まぁ、その恥じらう姿を見るのもまた一興で同じく船に乗り込んでいる男性陣はほとんどの者が前かがみになってしまう。
しかも海パン一丁の姿で。
「何を言っているのですの? この聖なる衣服こそ海で悪魔に対抗できる神の御加護なのですわ! 事実ここまで驚くほど順調に行っているではないのですの!!」
アザリスタがそう言うと、発案者である雷天馬は大きく頷く。
決して美女たちの水着姿が見たいと言うよこしまな考えではない。
これは仲間の精神を安定させて不安を拭い去る為の処置なのだ。
この世界では海は悪魔の住まう所、海に出ることなど本来はタブーとされる。
故に、海を船で移動するなど誰も考えつかない。
ましてや、海から攻撃を喰らえば誰だって悪魔たちから攻撃されたと思い込んでしまう。
「それにしてもこの『帆船』と言うモノは便利ですわね? こんなにも早くカーム王国を通り過ぎ、背後からキアマート帝国の軍隊に襲撃がかけられるとはですわ!」
『まあ、手漕ぎのボートに比べりゃ確かに早いわな。それに船を操る連中も筋が良い。ちくしょう、こいつらがいればヨットの大会に優勝できたかもしれねぇのにな!!』
雷天馬はそう言って悔しがる。
大学時代からヨットクラブなどと言う女性にモテそうだと言う理由で入ったクラブの知識が役に立っていた。

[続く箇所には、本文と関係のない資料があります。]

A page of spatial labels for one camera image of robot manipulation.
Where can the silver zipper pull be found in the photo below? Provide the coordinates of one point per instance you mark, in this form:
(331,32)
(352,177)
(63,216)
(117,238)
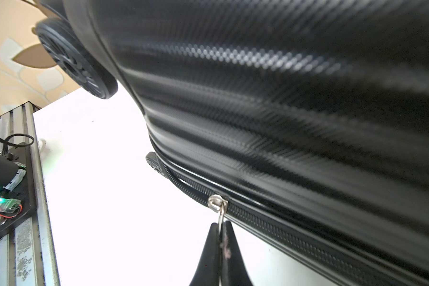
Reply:
(219,205)

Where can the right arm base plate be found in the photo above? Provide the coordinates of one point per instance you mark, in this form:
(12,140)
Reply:
(10,200)

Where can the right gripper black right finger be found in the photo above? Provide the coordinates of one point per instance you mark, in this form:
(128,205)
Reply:
(233,270)

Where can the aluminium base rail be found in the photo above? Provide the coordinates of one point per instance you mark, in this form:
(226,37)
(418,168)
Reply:
(27,255)

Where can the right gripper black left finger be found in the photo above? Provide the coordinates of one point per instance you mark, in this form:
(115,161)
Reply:
(208,268)

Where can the black hard-shell suitcase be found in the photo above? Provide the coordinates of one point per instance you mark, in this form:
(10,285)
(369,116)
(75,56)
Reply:
(309,119)

帆船もヨットも原理は同じ、いかに海上の風つかむかによってその速度は変わる。
そして投石器にタコやナマコ、ウニを載せ放り投げて陸から見えるキアマート帝国の軍隊に動揺を誘い、そこへ魔法騎士が遠距離魔法で攻撃をすればたとえ魔物たちであっても混乱を起し、散り散りに内陸に逃げていくのだった。
更にその姿が彼らの恐怖心をあおる。
恐ろしい海から船にのって裸同然の女たちが海の下僕たちを投げつけながら襲ってくる様は、まさしく淫魔の襲来と見えてしまう。
この世界にも淫魔は存在するが、一旦彼女らに魅了されればすべての精魂を吸いつくされ絶命してしまう。
如何にキアマート帝国の者とは言え混乱をしてしまうのだった。
『よっし、奇襲は成功だから次だな。カーム王国の守りを固めるんだろう?』
「勿論ですわ。しかしそんなやり方で相手の動きを制せるモノなのですの?」
「やって見なきゃわからねぇだろう?」
そう言って雷天馬とアザリスタはくっくっくと笑い声をあげるのだった。